Given records section start

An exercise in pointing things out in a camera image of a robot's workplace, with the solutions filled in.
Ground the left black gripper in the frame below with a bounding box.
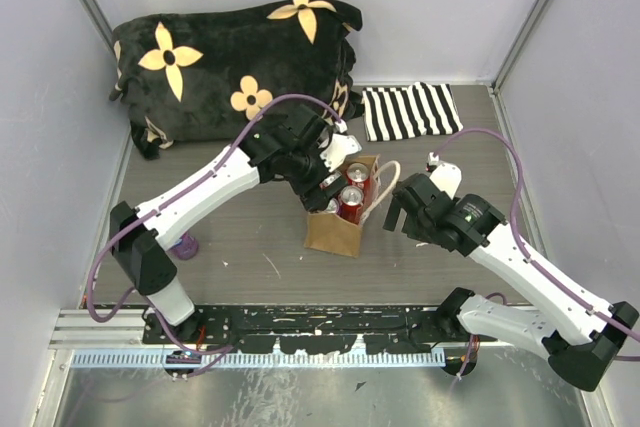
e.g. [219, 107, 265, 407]
[287, 139, 349, 212]

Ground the red cola can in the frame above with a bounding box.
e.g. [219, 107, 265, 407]
[345, 162, 372, 198]
[320, 171, 348, 190]
[338, 185, 365, 224]

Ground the purple soda can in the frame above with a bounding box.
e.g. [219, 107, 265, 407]
[323, 198, 341, 216]
[170, 232, 199, 261]

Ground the brown canvas bag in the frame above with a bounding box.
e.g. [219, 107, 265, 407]
[304, 155, 401, 258]

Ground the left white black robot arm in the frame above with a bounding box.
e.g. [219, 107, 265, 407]
[108, 102, 361, 343]

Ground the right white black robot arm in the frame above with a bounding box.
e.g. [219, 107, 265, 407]
[383, 166, 639, 392]

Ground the black white striped cloth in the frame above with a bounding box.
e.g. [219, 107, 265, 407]
[362, 82, 463, 142]

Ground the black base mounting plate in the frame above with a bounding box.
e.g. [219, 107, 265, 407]
[172, 305, 479, 355]

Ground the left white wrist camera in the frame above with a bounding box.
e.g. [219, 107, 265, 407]
[319, 133, 362, 172]

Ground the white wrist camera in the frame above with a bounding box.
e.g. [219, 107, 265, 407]
[426, 152, 462, 199]
[319, 133, 362, 172]

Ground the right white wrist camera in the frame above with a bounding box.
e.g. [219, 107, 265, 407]
[426, 152, 462, 199]

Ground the white slotted cable duct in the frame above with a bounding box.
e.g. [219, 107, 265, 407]
[70, 348, 446, 369]

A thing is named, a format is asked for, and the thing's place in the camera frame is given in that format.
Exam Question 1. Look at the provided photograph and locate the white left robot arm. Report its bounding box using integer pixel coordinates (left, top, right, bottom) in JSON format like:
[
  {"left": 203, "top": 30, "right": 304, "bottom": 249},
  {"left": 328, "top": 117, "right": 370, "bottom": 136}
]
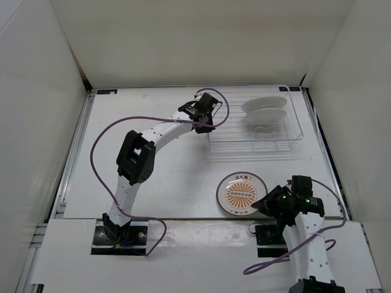
[{"left": 103, "top": 93, "right": 219, "bottom": 244}]

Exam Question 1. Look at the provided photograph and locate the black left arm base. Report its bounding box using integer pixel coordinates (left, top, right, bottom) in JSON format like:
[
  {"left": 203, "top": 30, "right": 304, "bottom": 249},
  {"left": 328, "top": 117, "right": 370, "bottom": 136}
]
[{"left": 90, "top": 213, "right": 148, "bottom": 256}]

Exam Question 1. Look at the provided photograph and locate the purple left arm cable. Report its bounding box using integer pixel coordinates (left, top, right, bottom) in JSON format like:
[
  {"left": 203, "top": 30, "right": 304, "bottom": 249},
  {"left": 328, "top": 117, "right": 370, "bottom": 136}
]
[{"left": 90, "top": 87, "right": 232, "bottom": 257}]

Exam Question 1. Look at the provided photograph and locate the white wire dish rack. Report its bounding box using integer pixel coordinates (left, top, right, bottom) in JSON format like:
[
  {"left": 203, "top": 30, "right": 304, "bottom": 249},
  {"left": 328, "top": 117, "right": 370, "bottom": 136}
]
[{"left": 207, "top": 85, "right": 304, "bottom": 155}]

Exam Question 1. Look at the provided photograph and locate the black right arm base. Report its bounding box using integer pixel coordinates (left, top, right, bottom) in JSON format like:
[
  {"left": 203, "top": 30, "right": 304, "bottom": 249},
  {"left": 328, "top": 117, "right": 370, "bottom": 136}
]
[{"left": 248, "top": 222, "right": 288, "bottom": 258}]

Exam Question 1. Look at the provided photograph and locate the orange sunburst pattern plate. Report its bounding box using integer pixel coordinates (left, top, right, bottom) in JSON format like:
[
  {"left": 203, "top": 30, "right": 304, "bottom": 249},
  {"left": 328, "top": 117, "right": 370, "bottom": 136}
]
[{"left": 216, "top": 172, "right": 268, "bottom": 217}]

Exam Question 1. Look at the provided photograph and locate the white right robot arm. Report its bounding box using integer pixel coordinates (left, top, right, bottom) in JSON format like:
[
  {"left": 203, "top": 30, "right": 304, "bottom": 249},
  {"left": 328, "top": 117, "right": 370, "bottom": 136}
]
[{"left": 243, "top": 175, "right": 347, "bottom": 292}]

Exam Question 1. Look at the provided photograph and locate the white green rimmed plate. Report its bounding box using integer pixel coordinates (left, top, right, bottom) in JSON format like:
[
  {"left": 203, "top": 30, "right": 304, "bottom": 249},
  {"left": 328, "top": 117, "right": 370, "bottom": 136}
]
[{"left": 241, "top": 96, "right": 287, "bottom": 114}]

Given records section end

Aim of the exercise
Given the records above, restate word for word only the lines starting at the one with "Ground the purple" and ending at the one with "Ground the black white".

Task answer
Ground the purple soda can in the frame above with a bounding box.
e.g. [219, 107, 265, 407]
[323, 198, 341, 216]
[170, 232, 199, 261]

Ground the brown canvas bag in the frame above with a bounding box.
e.g. [219, 107, 265, 407]
[304, 155, 401, 258]

Ground the left white black robot arm in the frame above with a bounding box.
e.g. [219, 107, 265, 407]
[108, 102, 361, 343]

Ground the right white black robot arm in the frame above with a bounding box.
e.g. [219, 107, 265, 407]
[383, 166, 639, 392]

Ground the black white striped cloth in the frame above with a bounding box.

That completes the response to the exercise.